2019 Fiscal Year Annual Research Report
Diversity of polysaccharide-excreting bacteria as carriers of human noroviruses in water environments
Project/Area Number |
17H01299
|
Research Institution | Tohoku University |
Principal Investigator |
佐野 大輔 東北大学, 環境科学研究科, 准教授 (80550368)
|
Co-Investigator(Kenkyū-buntansha) |
北島 正章 北海道大学, 工学研究院, 助教 (30777967)
片山 和彦 北里大学, 感染制御科学府, 教授 (60342903)
|
Project Period (FY) |
2017-04-01 – 2021-03-31
|
Keywords | ノロウイルス / 血液型決定抗原 / HBGA分泌細菌 / 水環境中動態 |
Outline of Annual Research Achievements |
代表的な胃腸炎ウイルスであるノロウイルスは、環境中における動態が十分に理解されておらず、先進国においても多大な感染症被害をもたらしている。
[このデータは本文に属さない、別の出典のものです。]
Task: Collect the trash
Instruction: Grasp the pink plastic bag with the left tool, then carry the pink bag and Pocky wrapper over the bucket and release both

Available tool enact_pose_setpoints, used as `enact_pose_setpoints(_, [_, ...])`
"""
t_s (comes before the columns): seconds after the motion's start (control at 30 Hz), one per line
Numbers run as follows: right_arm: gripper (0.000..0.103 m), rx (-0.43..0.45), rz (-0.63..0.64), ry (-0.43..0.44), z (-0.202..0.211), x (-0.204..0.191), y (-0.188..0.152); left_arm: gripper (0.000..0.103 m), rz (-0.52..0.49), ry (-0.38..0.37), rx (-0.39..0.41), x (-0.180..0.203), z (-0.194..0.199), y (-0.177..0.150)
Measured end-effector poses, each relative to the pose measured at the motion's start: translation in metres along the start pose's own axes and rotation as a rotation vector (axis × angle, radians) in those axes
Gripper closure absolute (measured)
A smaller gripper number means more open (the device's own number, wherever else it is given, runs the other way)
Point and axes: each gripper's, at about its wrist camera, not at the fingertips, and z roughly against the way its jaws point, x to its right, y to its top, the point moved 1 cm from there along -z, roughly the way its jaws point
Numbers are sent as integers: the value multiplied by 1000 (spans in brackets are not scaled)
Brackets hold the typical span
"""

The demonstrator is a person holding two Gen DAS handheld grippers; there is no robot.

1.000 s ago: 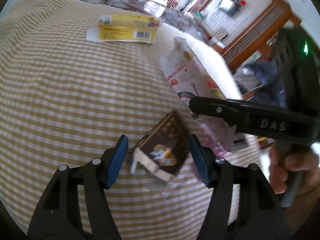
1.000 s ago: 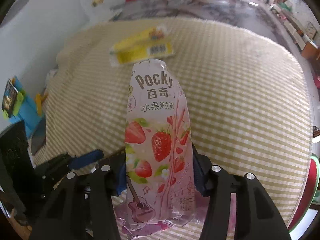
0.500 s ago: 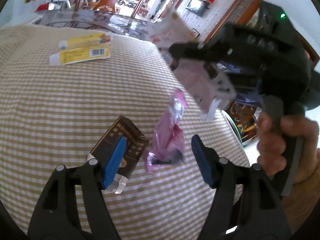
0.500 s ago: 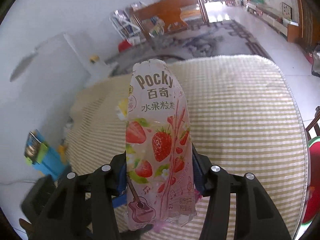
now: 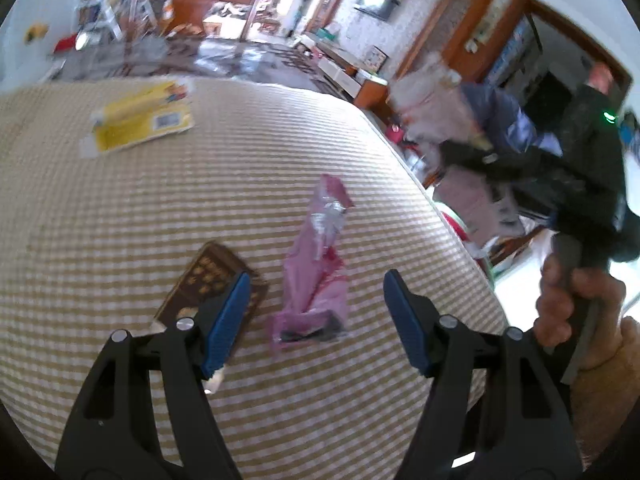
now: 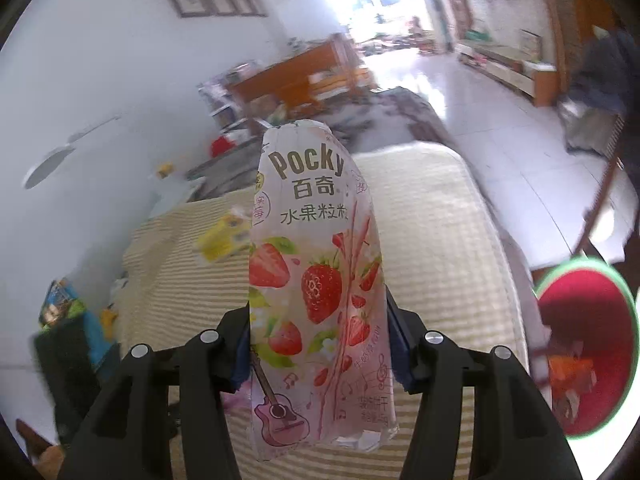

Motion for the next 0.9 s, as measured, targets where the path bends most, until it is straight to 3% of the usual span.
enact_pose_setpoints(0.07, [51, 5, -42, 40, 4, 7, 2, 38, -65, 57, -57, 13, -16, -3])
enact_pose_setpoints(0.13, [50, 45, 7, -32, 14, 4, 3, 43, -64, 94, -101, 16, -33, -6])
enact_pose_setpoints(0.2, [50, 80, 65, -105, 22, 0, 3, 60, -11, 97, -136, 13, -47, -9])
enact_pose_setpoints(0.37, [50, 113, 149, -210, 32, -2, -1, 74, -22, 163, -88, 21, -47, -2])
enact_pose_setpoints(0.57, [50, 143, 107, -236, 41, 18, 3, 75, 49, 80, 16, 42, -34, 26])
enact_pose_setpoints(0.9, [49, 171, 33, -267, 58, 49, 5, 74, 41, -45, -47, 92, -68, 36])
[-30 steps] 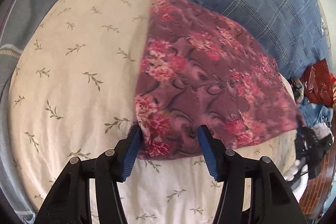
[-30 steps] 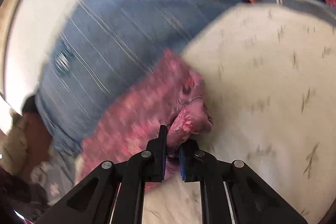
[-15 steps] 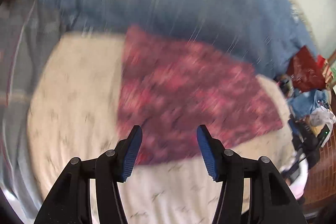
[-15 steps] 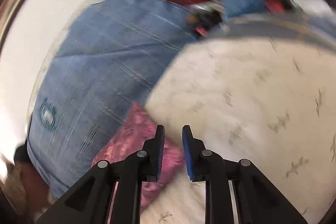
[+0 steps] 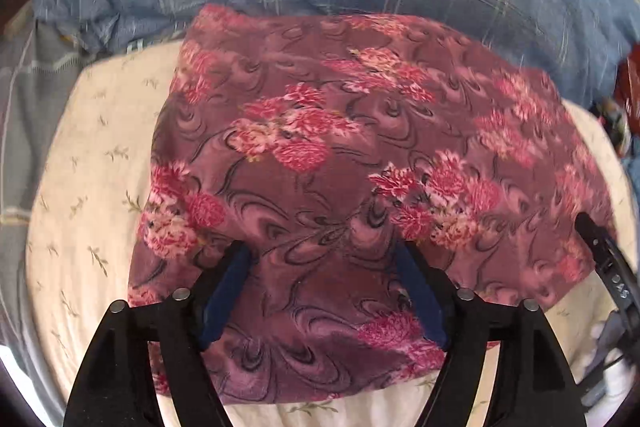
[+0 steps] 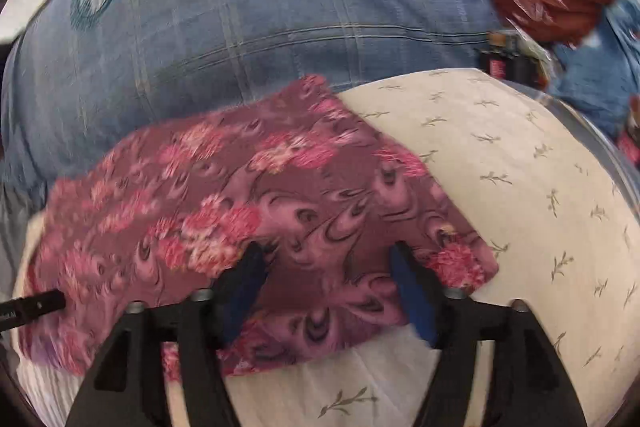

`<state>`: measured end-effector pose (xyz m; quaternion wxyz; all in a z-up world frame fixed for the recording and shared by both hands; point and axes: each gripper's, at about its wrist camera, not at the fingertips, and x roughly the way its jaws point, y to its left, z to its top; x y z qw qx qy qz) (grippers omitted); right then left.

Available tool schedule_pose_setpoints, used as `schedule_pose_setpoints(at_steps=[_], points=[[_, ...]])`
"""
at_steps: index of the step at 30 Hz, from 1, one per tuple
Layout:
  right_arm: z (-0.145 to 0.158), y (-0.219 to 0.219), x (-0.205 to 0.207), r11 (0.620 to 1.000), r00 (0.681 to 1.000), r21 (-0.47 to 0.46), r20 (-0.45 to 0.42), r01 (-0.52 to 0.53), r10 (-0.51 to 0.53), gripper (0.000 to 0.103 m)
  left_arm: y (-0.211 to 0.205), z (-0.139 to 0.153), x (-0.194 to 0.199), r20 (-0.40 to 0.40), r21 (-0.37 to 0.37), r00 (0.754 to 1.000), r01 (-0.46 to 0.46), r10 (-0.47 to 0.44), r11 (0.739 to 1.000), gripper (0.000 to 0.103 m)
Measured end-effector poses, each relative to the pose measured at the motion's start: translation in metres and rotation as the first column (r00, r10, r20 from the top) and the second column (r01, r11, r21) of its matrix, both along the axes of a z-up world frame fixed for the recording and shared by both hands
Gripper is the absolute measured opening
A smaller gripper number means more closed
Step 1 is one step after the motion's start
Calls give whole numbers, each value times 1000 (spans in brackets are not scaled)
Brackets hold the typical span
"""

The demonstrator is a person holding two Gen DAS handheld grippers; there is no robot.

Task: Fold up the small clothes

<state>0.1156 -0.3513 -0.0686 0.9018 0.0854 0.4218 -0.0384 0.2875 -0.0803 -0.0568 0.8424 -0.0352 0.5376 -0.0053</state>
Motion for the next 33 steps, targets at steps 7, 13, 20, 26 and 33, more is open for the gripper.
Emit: schedule_pose_setpoints(at_steps=[7, 13, 20, 26, 33], points=[[-8, 28, -1, 995, 998, -98, -60, -34, 28, 103, -9, -3, 2, 14, -2, 1000, 0, 0, 1000, 87], [-9, 29, -1, 995, 998, -96, -61, -36, 31, 103, -5, -5, 3, 20, -11, 1000, 5, -5, 1000, 96], [-9, 32, -1, 992, 998, -121, -59, -32, 25, 103, -6, -6, 5, 3, -21, 1000, 9, -9, 1000, 98], [1, 27, -4, 995, 1000, -101, -7, 12, -12, 102, 14, 8, 9, -1, -70, 1000, -2, 2, 998, 89], [14, 24, -8, 998, 997, -48, 75, 30, -26, 103, 89, 16, 25, -26, -139, 987, -161, 159, 977, 88]])
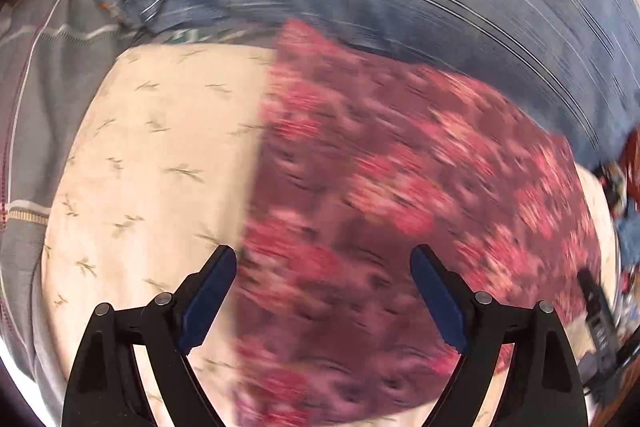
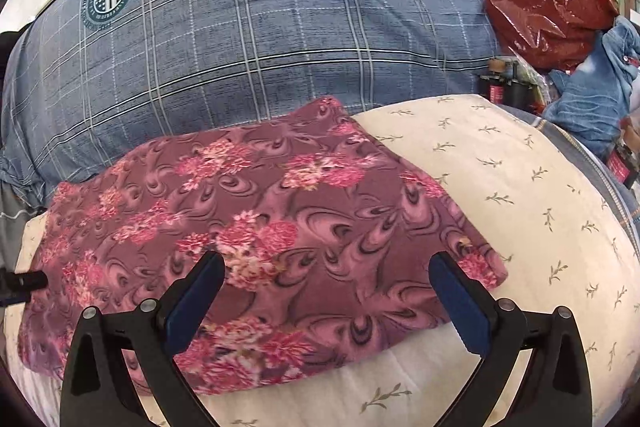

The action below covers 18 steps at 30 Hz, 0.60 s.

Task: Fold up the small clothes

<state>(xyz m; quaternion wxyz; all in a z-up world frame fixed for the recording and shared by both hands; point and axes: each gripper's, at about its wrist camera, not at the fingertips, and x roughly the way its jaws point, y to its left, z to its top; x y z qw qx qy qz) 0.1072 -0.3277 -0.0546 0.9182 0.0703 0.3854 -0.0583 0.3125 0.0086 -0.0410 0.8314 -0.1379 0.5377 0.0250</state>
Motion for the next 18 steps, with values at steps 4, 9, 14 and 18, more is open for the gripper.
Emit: schedule_pose_setpoints(at_steps=[4, 9, 14, 18], points=[[-11, 0, 11, 1000, 997, -6, -69, 31, -31, 101, 20, 0, 14, -11, 0, 999, -37, 37, 999, 87], [-10, -2, 10, 997, 996, -19, -52, 72, -73, 99, 48, -1, 41, -44, -51, 997, -68, 66, 996, 85], [7, 56, -10, 981, 981, -27, 32, -190, 191, 100, 80, -14, 62, -113, -166, 991, -85, 67, 982, 85], [6, 133, -32, 882, 883, -61, 8, -467, 469, 100, 94, -16, 72, -124, -190, 992, -50, 27, 980, 85]])
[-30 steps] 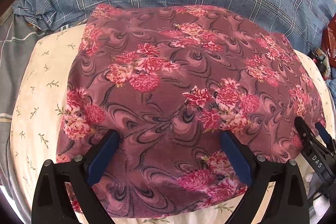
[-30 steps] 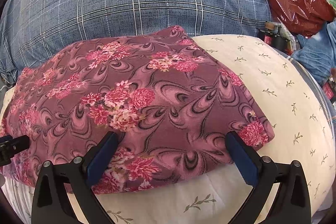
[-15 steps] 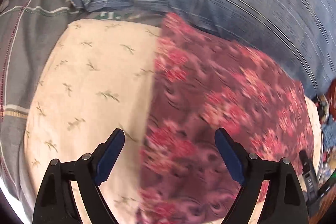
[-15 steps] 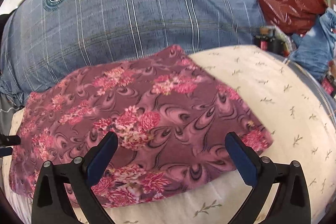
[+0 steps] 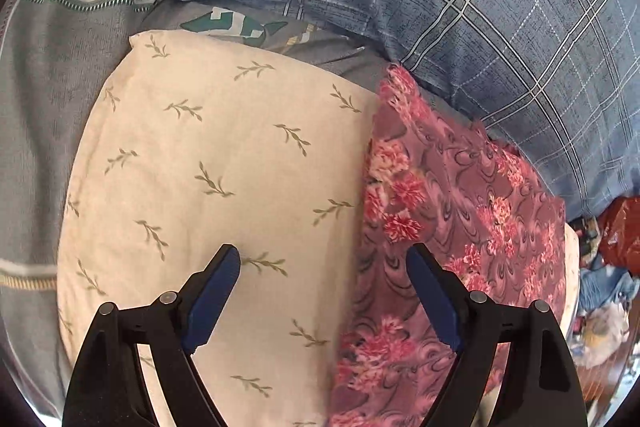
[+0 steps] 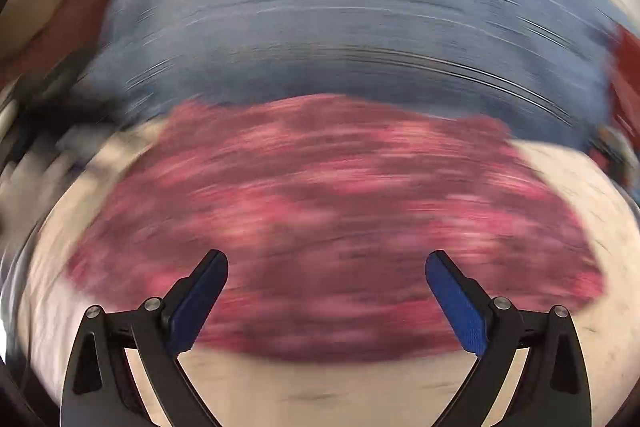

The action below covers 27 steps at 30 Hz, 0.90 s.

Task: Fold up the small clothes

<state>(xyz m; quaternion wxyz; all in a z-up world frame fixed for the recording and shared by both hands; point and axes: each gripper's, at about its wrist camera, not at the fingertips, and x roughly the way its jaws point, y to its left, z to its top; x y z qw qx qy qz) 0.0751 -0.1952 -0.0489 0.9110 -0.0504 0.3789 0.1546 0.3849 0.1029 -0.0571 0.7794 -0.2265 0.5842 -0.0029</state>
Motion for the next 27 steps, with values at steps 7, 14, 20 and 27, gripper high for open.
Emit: schedule_pose_setpoints(at_steps=[7, 14, 20, 27], points=[[-27, 120, -53, 912, 948, -277, 16, -302, 318, 98, 13, -3, 6, -20, -44, 998, 64, -65, 997, 85], [-31, 155, -30, 914, 974, -386, 128, -126, 189, 93, 9, -8, 26, -39, -138, 995, 85, -92, 987, 85], [-24, 156, -19, 927, 966, -321, 103, -192, 236, 10, 6, -18, 56, -59, -233, 993, 89, -106, 968, 85], [-4, 138, -22, 967, 968, -190, 147, -172, 201, 9, -30, -36, 79, -70, -194, 982, 161, -178, 968, 88]])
研究代表者らはこれまでの研究において、ノロウイルス吸着性糖鎖である血液型決定抗原(histo-blood group antigen:HBGA)を分泌する細菌の単離に成功し、この細菌がノロウイルスを特異的に捕捉することで膜ろ過による除去効率や遊離塩素・紫外線等による消毒効率に影響を与えることを確認した。本研究では、研究の場をさらに拡大し、HBGA分泌細菌がノロウイルスの水環境中動態に与える影響を評価することを目的としている。 研究3年度目である令和元年度には、引き続きHBGA合成遺伝子の同定を試みた。研究初年度に得られた計63株のHBGA分泌細菌について、研究2年度目に各株のHBGA分泌量測定及び種の同定を行ったが、研究3年度目には2年度目の結果を元に、遺伝的に近縁で、HBGA分泌量が大きく異なる株の組み合わせ(HBGA高分泌株とHBGA低分泌株の組み合わせ)を計4組選択した。各株は培養後にmRNA抽出を行い、得られたmRNAを逆転写反応及び次世代シーケンス解析に供することでトランスクリプトーム解析を行った。その結果、HBGA高分泌株において特異的に発現が亢進している遺伝子が複数同定された。さらに、研究2年度目までに収集した水環境サンプルについてノロウイルス遺伝子濃度を測定し、HBGA分泌関連遺伝子の同定後に濃度比較を行う準備を引き続き行った。
|
Current Status of Research Progress |
Current Status of Research Progress
2: Research has progressed on the whole more than it was originally planned.
Reason
本研究では、HBGA分泌細菌がノロウイルスの水環境中動態に与える影響を評価することを目的としているが、研究3年度目である令和元年度には、HBGA分泌関連遺伝子を同定するために、環境水サンプルから単離したHBGA分泌細菌のトランスクリプトーム解析を行った。その結果、HBGA高分泌株において特異的に発現が亢進もしくは低下している遺伝子が複数同定された。また、研究2年度目までに収集した水環境サンプル中のノロウイルス遺伝子濃度の定量が完了し、HBGA分泌関連遺伝子との比較が可能な状況となった。これらの結果より、現在までに本研究はおおむね順調に進展していると言える。
|
Strategy for Future Research Activity |
研究最終年度である令和2年度には、令和元年度に得られたHBGA分泌細菌のトランスクリプトーム解析の結果をさらに精査し、HBGA分泌関連遺伝子の同定を行う。HBGA分泌関連遺伝子の候補が同定された場合には、高HBGA分泌株の該当遺伝子をノックアウトし、HBGA分泌量が低下するか否かを確認する。この実験でHBGA分泌量の低下が確認された場合、該当遺伝子がHBGA分泌関連遺伝子として同定されたこととなる。さらに、同定されたHBGA分泌関連遺伝子については、これまでに蓄積してノロウイルス遺伝子濃度を定量したサンプル中の濃度を測定し、ノロウイルス遺伝子濃度との相関解析を行うことで、HBGA分泌関連遺伝子のノロウイルス汚染指標としてのポテンシャルを評価する。